▶ _WHAT YOU WILL DO_
Go through the data and copy every line in which "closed" appears.

▶ _DATA BLOCK_
───
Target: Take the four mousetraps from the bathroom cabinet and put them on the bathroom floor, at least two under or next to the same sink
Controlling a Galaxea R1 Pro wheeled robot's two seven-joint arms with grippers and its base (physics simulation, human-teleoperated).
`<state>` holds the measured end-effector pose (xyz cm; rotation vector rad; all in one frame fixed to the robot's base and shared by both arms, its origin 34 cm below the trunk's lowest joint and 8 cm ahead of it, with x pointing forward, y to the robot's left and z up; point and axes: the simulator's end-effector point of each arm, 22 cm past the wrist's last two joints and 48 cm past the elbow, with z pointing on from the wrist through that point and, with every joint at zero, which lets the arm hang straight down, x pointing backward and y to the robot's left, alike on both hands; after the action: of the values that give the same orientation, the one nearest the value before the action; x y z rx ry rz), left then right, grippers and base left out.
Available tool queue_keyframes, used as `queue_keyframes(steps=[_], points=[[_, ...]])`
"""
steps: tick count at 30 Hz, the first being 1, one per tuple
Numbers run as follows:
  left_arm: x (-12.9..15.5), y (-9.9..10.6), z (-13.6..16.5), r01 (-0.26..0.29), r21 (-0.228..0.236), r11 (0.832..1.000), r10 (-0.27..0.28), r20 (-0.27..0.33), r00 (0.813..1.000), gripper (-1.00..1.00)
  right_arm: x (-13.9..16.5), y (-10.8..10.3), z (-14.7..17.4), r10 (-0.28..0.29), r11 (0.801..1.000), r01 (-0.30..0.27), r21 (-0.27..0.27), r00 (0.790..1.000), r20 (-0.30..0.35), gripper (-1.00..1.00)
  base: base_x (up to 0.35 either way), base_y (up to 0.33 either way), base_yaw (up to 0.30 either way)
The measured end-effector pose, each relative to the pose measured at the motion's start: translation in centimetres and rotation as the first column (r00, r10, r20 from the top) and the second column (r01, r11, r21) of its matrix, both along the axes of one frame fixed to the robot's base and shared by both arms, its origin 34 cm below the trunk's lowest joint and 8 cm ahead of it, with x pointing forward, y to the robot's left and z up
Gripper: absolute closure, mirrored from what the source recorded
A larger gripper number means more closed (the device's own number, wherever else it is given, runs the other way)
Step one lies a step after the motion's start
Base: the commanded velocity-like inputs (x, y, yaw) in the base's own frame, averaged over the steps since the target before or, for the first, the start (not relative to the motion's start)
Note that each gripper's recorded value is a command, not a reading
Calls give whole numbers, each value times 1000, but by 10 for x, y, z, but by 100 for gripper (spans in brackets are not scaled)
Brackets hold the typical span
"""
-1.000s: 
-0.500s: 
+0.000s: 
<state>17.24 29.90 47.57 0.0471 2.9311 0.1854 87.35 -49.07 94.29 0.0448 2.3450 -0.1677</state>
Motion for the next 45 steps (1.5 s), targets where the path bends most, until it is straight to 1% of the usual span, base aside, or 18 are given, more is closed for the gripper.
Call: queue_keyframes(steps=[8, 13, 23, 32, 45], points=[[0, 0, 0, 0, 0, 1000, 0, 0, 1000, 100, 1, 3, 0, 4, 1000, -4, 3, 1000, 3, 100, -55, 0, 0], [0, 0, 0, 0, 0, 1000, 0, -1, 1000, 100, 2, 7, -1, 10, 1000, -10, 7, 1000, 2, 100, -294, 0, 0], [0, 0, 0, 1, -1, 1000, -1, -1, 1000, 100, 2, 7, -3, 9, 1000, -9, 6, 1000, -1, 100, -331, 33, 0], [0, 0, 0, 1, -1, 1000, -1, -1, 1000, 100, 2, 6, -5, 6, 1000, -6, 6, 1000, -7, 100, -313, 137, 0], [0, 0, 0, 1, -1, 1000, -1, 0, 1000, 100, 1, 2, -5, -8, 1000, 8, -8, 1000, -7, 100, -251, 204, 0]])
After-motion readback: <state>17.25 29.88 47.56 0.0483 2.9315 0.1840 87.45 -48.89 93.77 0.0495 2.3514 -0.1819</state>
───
▶ _OUTPUT_
A larger gripper number means more closed (the device's own number, wherever else it is given, runs the other way)
Motion for the next 45 steps (1.5 s), targets where the path bends most, until it is straight to 1% of the usual span, base aside, or 18 are given, more is closed for the gripper.

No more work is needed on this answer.